Task goal => Each line of the material that includes the string "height" counts once; report the total and nothing further.

Data below =>
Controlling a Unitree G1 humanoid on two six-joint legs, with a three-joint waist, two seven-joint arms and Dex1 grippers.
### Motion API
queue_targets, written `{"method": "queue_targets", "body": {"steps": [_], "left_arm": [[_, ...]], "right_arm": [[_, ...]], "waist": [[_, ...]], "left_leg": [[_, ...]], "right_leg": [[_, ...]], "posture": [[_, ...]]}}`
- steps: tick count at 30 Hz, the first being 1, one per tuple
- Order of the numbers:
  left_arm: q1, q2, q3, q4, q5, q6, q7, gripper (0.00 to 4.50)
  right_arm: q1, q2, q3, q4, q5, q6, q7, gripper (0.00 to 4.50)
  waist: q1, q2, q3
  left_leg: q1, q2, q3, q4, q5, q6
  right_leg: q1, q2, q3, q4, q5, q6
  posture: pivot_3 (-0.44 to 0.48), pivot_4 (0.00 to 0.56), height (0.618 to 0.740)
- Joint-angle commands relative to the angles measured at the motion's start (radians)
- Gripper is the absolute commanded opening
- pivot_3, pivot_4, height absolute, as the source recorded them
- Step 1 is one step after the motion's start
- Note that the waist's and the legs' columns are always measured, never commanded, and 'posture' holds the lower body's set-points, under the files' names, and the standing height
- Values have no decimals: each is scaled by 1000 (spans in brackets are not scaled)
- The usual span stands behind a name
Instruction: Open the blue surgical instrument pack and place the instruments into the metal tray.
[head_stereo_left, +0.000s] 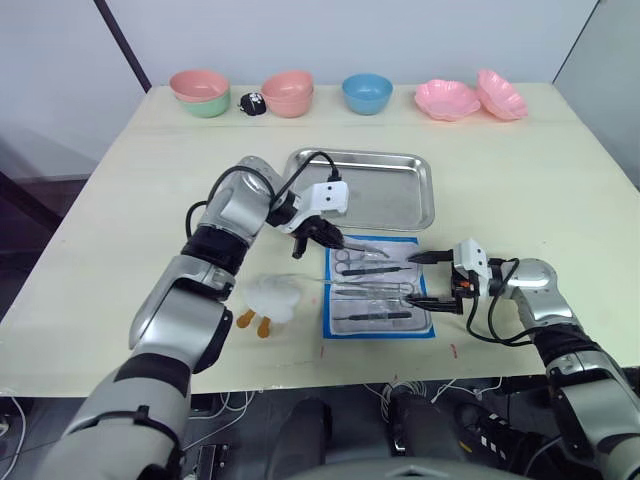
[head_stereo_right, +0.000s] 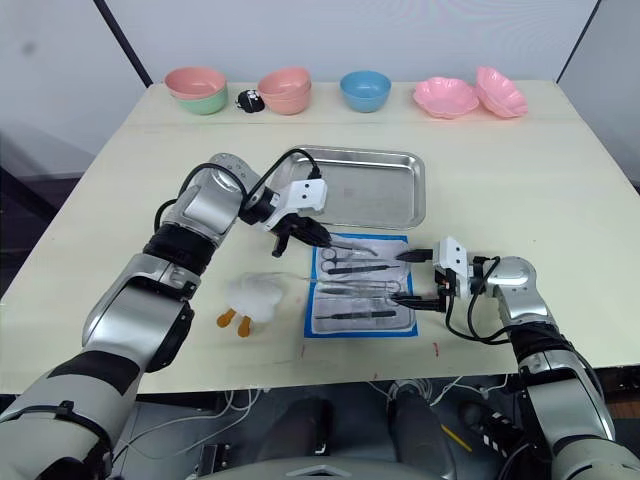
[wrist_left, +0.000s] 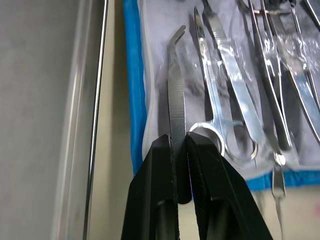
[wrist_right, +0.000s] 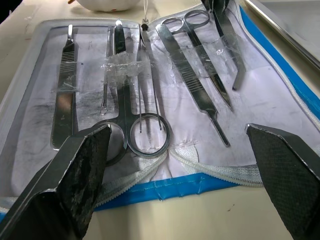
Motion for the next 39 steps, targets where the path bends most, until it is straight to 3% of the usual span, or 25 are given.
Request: {"method": "queue_targets", "body": {"steps": [1,22,31,36,39], "left_arm": [[3,34,13,-59,-23,19,-16,61],[58,170,30,-164,-80,82,-48,61],[63,224,93,-241,-198,144,-78,61],[67,193,183,-267,-274,245,35,61],[77,137,259,-281,-300,305,200,61]], "right_arm": [[39,6,63,65,-99,11,-18,4500],[38,9,63,72,-100,9,-18,4500],[40,7,62,72,-101,6,-18,4500],[44,7,62,70,-100,5,-18,4500],[47,6,61,66,-99,6,-16,4500]], "waist": [[0,0,0],[-1,0,0],[-1,0,0],[0,0,0],[0,0,0]], "left_leg": [[0,0,0,0,0,0],[1,0,0,-1,0,0],[1,1,0,-2,0,0],[1,1,0,-2,0,0],[1,2,0,-2,0,0]], "right_leg": [[0,0,0,0,0,0],[0,0,1,0,0,0],[0,0,1,0,0,0],[0,0,1,0,0,0],[0,0,0,0,0,0]], "posture": [[0,150,740],[0,150,740],[0,150,740],[0,150,740],[0,150,740]]}}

Output of the task => 3